Highlights & Insights

  1. Production deployment driven: This is not a purely academic experiment but a complete system already deployed in production at a Malaysian lending institution, incorporating an MLOps framework and a Champion-Challenger continuous optimization mechanism.
  2. First Malaysian MSME bank statement dataset: Fills a data gap in MSME credit assessment for the region; planned open-source release to facilitate subsequent research.
  3. End-to-end workflow design: Fully automated pipeline from bank statement upload to credit score output, encompassing OCR, fraud detection, network analysis, feature engineering, and model training.
  4. Pragmatic modeling choices: Logistic regression is preferred over deep learning because interpretability is critical in financially regulated contexts; the WOE-IV framework is an industry standard in credit risk.
  5. Integrated credit scoring framework: The new cash flow model operates in parallel with existing bureau-based scorecards, applying a conservative merging strategy (assigning the higher risk rating) to expand credit coverage without compromising risk control.

Limitations & Future Work

  1. Limited sample size: Only 611 loan records from a single institution; representativeness is constrained.
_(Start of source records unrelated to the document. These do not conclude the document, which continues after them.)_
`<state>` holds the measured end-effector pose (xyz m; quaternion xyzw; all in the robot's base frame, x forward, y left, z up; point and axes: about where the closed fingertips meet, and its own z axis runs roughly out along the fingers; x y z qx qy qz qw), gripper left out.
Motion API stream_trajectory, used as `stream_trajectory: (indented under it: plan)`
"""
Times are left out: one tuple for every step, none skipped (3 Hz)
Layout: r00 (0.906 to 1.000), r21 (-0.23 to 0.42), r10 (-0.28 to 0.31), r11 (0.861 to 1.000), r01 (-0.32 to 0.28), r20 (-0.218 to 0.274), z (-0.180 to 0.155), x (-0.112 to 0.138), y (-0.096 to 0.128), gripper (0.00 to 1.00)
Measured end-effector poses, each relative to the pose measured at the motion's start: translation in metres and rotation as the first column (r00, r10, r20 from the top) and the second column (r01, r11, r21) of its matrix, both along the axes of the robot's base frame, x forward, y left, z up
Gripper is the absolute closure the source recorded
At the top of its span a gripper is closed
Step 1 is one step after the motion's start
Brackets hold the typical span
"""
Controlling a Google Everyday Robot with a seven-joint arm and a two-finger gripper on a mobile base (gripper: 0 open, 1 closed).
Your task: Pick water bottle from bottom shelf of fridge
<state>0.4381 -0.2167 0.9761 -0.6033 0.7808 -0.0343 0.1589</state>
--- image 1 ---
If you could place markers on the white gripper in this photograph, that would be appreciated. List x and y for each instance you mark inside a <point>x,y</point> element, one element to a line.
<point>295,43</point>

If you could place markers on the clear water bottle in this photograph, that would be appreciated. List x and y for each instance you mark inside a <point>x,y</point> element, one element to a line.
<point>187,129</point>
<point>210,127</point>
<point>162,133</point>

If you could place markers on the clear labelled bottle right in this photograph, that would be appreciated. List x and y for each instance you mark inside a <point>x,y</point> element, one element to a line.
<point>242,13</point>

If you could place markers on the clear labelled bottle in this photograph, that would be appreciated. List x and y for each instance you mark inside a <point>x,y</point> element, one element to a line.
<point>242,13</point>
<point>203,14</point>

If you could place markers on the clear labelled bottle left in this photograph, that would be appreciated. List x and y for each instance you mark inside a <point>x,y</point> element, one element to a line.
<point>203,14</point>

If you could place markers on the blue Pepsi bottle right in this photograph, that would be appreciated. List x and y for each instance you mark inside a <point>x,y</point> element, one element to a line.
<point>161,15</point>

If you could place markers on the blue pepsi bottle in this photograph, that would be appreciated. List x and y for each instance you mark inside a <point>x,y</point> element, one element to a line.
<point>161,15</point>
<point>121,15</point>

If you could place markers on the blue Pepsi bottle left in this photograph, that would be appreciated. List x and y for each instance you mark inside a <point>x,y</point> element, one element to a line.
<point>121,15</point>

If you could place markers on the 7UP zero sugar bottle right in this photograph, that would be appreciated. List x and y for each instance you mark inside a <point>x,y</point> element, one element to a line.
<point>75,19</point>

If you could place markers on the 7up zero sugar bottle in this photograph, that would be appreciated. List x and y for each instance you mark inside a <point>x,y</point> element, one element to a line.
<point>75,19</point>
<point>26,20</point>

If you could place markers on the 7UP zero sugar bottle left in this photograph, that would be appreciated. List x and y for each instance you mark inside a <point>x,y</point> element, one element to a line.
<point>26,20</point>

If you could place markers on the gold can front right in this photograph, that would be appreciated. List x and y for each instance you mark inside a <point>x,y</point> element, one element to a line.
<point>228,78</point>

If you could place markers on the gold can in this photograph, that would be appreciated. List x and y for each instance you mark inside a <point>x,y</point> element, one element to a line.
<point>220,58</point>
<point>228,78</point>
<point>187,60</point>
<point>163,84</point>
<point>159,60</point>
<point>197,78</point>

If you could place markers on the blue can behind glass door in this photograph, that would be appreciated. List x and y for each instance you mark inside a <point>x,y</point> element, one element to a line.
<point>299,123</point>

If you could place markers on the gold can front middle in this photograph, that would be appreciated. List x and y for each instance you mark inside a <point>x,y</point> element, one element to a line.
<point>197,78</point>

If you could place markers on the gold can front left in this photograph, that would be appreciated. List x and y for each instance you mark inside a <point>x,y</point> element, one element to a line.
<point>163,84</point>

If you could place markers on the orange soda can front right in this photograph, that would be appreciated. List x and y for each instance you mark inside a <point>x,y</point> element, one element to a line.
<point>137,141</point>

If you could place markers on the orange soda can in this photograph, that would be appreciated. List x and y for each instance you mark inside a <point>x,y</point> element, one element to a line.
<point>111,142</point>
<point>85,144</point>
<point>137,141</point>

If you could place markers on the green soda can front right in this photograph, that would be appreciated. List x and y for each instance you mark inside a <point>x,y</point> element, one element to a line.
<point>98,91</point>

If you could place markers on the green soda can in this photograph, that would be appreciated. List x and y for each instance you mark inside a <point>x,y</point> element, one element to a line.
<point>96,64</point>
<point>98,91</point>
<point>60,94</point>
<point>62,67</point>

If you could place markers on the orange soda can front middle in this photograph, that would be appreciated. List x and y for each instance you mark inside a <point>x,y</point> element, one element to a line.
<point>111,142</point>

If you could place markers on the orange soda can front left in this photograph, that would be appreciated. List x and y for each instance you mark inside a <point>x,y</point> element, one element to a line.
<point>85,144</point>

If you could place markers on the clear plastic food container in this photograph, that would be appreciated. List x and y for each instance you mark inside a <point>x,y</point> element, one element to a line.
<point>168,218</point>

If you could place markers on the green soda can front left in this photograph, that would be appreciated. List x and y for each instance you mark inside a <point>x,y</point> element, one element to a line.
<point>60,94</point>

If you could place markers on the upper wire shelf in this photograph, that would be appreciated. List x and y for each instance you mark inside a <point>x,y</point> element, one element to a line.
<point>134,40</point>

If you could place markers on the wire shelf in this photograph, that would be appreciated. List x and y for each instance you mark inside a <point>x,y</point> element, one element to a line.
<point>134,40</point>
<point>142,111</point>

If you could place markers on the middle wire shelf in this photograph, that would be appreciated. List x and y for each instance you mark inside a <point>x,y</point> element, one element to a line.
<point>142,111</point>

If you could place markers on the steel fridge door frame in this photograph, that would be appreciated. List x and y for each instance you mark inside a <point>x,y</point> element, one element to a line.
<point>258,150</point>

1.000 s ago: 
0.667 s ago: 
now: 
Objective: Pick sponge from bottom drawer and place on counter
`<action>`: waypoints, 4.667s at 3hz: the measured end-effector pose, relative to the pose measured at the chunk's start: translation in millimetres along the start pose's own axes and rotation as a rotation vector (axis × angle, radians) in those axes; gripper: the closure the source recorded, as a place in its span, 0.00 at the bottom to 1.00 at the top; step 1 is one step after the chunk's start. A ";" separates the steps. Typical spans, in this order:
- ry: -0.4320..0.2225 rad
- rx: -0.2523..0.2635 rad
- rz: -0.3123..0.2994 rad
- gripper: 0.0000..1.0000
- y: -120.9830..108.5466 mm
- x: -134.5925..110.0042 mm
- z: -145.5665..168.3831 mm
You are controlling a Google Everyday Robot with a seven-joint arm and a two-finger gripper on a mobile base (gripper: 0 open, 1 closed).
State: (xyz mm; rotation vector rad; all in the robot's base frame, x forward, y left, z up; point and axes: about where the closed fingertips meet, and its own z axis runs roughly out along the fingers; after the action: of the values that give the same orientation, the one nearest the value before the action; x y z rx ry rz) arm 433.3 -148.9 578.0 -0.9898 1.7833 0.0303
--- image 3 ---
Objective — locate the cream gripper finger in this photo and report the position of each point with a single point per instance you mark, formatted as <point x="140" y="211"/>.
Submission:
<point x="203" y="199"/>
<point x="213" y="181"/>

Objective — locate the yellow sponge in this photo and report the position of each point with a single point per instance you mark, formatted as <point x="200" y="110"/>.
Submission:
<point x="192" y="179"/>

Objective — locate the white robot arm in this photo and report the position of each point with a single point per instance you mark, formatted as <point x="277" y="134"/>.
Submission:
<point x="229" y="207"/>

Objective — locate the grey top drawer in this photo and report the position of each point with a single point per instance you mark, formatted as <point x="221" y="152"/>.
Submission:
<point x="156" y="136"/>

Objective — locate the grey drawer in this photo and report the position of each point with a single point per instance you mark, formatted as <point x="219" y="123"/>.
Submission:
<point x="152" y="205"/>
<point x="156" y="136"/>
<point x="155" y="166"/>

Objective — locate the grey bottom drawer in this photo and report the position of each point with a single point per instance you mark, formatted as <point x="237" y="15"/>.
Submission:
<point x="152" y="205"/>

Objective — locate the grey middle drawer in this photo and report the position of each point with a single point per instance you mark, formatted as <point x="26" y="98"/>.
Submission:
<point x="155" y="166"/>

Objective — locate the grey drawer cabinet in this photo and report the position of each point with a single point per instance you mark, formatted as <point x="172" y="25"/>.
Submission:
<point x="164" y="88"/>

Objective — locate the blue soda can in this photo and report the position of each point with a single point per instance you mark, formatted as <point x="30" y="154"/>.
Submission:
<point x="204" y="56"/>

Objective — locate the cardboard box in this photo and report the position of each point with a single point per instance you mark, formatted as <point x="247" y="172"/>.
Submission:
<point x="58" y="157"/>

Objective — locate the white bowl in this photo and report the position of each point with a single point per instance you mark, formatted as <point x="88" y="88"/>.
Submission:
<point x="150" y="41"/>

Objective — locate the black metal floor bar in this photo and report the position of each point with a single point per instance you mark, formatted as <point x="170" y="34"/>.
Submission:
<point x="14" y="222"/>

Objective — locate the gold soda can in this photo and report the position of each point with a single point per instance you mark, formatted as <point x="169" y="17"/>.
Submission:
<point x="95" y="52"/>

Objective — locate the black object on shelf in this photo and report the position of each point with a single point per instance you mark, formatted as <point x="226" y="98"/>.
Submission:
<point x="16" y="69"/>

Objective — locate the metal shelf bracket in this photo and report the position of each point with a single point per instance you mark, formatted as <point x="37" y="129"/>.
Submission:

Validation on larger datasets across multiple institutions is needed.
  2. Class imbalance: The 518:93 non-default-to-default ratio reflects the real-world distribution but poses challenges for minority-class prediction; oversampling or cost-sensitive learning could be explored.
  3. Absence of module-level evaluation: While overall credit scoring performance is assessed, independent evaluation of individual AI modules (OCR, fraud detection, etc.) is unavailable due to the use of proprietary methods.
  4. Single-region validation: Deployment is limited to one Malaysian institution; generalizability across regions and regulatory environments remains to be verified.
  5. Temporal robustness unvalidated: Longitudinal performance studies across economic cycles are absent; the stability of bank statement features under macroeconomic shifts is uncertain.
  6. Potential evolution toward multi-agent systems: Future work could formalize individual modules as autonomous agents, constructing a multi-agent credit scoring architecture.
  • Alternative data credit scoring: Precedents exist in mobile network data scoring in Africa and platform transaction data in Indian FinTech; this paper applies bank statements to the Malaysian MSME context.
  • LLM-driven agent systems: Okpala et al. (2025) and others demonstrate the potential of LLM agents in credit card approval and portfolio risk modeling.
  • Enduring value of the WOE-IV framework: Despite rapid advances in deep learning, WOE-IV remains widely adopted in credit risk for its interpretability and stability.
  • Implications for developing economies: Provides a replicable financial inclusion solution template for other emerging markets.

Rating

  • Novelty: ⭐⭐⭐ (The first Malaysian MSME bank statement dataset is valuable, but the methodology is relatively conventional.)
  • Experimental Thoroughness: ⭐⭐⭐ (Ablation study is clear, but sample size is small and models are simple.)
  • Writing Quality: ⭐⭐⭐⭐ (Systematic and comprehensive; the industrial deployment perspective is persuasive.)
  • Value: ⭐⭐⭐⭐ (High practical application value; open-sourcing the dataset will facilitate subsequent research.)